За просторными окнами обставленного импортной мебелью кабинета, в солнечном туманце смога сложно гудела внизу улица — и все там было обыденно, неразрушимо, как и этот ровный пробор главного редактора, разрезающий ниточкой набок зачесанные волосы.
— Что? Как? Вы решаетесь издеваться и глумиться над святыми понятиями? Вам бы не стоило устраивать цирк в вашем положении! Мне жалко вас, неудачливый мальчик, потому что вы запачкались в красной краске и лишили себя перспективы. Советская карта навсегда бита, и вы выведены из игры. На столетие, милый мальчик, по меньшей мере. На столетие!
Суженные глаза главного редактора, ставшие заледенелыми, поползли вверх от стола, посмотрели с таким пренебрежением, его подвижные губы с таким неприятием выговорили “Советская карта бита”, что в этом дохнувшем холоде почудилось Андрею победное торжество над поверженным временем.
— Вы, полагаю, помните слова нашего всенародно избранного президента: с коммунизмом отныне покончено, — договорил раздельно главный редактор, постукивая кончиками пальцев по зеркально блещущему краю стола, отражавшему пальцы, и счел нужным поиграть словами: — Покончено, прикончено, закончено. Закончена и наша аудиенция, господин… виноват, товарищ Демидов.
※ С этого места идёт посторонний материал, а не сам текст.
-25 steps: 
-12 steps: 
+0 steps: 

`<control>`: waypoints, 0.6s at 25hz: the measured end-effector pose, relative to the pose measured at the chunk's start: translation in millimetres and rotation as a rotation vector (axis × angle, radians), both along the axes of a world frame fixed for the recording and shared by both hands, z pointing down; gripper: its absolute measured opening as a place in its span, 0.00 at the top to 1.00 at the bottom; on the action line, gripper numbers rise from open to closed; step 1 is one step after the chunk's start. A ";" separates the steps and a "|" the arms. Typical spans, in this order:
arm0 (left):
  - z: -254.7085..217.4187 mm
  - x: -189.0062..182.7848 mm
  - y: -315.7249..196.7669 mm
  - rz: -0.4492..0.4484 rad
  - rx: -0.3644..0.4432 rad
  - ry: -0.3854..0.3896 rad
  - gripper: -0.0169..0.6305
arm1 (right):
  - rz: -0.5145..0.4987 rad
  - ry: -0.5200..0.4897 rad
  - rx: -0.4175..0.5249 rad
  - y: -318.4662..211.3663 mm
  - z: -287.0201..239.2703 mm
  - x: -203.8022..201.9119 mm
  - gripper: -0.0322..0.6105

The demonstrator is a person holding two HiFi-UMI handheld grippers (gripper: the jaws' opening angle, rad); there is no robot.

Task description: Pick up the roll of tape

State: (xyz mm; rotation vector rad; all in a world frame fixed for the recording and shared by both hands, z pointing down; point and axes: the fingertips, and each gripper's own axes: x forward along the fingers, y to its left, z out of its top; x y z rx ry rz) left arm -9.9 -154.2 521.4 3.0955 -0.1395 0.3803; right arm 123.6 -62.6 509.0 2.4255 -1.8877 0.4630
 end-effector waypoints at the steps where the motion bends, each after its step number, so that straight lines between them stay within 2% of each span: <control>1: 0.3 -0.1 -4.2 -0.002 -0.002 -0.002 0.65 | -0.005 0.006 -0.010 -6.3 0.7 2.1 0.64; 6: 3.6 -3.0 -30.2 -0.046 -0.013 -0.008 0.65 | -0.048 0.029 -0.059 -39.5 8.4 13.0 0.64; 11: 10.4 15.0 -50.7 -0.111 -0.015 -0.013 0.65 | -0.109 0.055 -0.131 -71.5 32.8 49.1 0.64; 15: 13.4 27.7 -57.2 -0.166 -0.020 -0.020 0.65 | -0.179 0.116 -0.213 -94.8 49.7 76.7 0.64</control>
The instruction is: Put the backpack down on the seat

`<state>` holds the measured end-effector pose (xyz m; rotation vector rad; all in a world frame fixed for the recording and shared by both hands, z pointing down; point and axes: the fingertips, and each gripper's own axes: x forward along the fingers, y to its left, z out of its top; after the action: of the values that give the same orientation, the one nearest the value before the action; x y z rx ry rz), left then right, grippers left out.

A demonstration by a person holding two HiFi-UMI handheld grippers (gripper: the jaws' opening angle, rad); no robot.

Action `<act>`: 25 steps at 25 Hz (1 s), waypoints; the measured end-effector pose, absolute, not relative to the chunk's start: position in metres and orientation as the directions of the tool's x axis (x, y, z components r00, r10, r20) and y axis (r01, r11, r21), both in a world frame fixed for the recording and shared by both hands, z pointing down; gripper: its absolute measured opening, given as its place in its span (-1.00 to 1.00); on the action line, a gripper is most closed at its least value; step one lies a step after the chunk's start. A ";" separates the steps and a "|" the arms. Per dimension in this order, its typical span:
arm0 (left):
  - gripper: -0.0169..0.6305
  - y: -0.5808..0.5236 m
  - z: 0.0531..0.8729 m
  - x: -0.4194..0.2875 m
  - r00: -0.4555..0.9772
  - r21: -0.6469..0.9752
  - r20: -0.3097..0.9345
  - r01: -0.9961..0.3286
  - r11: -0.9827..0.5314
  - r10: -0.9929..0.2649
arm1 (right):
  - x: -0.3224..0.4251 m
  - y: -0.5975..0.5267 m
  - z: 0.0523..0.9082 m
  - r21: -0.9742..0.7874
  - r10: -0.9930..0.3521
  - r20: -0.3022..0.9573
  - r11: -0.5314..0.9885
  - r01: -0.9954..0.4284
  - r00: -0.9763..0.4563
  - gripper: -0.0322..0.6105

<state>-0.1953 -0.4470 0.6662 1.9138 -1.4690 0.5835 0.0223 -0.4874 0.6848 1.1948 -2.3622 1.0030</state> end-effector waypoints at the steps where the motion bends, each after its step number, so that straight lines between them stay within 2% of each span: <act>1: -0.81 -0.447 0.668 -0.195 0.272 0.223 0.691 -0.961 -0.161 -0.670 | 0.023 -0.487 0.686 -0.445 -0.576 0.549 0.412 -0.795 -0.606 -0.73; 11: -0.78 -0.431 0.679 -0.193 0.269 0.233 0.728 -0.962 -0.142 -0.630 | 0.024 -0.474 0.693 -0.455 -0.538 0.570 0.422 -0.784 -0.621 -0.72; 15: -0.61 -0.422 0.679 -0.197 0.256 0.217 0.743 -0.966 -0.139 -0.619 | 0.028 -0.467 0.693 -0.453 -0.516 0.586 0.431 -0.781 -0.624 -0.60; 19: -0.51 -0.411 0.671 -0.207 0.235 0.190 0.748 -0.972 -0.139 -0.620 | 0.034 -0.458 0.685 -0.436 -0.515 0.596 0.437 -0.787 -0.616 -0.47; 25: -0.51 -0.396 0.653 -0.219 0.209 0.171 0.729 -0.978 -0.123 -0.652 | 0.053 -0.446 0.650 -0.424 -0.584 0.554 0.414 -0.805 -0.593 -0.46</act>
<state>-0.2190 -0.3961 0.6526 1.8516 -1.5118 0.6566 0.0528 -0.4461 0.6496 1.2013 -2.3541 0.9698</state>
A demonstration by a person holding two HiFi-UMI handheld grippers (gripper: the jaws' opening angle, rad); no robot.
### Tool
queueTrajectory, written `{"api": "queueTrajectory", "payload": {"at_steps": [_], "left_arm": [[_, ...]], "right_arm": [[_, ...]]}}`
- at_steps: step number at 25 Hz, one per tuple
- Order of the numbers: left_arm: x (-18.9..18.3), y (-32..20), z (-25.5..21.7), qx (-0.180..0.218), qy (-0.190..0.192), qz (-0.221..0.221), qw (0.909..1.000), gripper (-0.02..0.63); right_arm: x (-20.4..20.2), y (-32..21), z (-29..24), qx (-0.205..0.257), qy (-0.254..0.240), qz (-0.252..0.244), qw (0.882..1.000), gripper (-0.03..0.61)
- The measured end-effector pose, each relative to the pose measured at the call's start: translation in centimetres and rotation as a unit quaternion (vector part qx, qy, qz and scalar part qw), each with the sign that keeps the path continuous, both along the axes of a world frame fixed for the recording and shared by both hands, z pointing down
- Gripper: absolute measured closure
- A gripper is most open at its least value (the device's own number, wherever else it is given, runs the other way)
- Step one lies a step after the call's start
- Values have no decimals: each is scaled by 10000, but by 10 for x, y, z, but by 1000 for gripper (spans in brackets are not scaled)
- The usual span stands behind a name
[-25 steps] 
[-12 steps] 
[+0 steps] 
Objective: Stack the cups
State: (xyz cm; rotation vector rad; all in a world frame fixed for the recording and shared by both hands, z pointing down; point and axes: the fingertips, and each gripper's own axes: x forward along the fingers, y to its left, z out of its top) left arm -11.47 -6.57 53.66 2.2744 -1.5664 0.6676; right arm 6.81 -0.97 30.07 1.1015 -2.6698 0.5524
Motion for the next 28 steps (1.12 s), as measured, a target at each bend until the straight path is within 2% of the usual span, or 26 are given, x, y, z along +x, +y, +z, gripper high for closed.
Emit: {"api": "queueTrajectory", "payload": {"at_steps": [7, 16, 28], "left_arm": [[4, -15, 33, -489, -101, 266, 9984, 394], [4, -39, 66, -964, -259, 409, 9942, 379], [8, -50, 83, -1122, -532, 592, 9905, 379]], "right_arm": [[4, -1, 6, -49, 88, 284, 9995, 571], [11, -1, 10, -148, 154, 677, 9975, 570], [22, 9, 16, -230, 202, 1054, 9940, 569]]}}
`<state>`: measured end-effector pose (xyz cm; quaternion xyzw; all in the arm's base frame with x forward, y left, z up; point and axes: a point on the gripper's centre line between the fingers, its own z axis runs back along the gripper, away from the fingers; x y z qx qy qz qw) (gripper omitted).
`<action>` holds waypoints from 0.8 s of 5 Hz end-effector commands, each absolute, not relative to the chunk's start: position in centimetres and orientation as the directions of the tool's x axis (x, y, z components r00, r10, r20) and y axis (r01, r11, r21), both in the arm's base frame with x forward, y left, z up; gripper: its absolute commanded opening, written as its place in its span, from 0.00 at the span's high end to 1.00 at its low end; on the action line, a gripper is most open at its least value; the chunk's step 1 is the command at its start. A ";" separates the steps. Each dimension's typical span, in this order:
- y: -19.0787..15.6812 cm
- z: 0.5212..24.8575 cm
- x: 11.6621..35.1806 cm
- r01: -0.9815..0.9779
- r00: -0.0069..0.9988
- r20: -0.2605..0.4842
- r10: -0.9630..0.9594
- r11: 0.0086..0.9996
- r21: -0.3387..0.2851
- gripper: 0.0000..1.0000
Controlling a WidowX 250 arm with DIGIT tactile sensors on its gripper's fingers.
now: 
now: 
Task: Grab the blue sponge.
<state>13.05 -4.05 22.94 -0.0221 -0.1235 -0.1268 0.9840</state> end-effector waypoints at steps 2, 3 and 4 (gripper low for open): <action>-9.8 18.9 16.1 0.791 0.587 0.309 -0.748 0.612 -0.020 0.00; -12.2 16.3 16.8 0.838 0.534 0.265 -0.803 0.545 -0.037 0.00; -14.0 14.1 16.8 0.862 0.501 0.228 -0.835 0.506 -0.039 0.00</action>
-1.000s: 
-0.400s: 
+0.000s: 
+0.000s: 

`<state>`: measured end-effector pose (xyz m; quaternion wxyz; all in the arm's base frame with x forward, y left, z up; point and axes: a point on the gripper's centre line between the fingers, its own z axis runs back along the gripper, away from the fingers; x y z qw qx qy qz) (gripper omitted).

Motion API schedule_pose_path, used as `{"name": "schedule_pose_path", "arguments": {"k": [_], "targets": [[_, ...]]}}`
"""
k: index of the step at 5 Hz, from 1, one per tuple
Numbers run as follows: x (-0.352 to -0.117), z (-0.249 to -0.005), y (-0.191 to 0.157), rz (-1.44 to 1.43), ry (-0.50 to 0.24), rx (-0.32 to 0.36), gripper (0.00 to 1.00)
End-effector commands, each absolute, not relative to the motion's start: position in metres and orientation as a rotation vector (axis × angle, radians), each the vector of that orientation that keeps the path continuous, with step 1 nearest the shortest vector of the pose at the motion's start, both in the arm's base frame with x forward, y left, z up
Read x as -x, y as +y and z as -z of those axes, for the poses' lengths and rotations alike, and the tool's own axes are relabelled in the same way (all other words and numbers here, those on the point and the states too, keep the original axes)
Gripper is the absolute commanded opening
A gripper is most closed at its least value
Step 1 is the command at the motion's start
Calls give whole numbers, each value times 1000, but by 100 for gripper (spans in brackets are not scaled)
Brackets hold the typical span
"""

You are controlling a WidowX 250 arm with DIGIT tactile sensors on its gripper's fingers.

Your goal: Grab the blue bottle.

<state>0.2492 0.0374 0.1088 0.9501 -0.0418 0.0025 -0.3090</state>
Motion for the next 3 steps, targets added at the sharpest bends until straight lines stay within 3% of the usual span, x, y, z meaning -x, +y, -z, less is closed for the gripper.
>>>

— Благодарю, вы были очень искренни, не товарищ, а господин… Трегубов, кажется, так ваша фамилия, — не без яда сказал Андрей. — Я хочу, чтобы вы знали: я никакого места у вас не просил. Грязь какая-то в вашем кабинете! Я ошибся адресом, не в ту дверь попал. И если бы вы сами предложили мне работать с вами, я отказался бы с омерзением. Я не смог бы работать в публичном доме. Даже если бы подыхал с голоду. Привет, господин демократ! Ваша победа несет ликующую убогость. Ну, жму!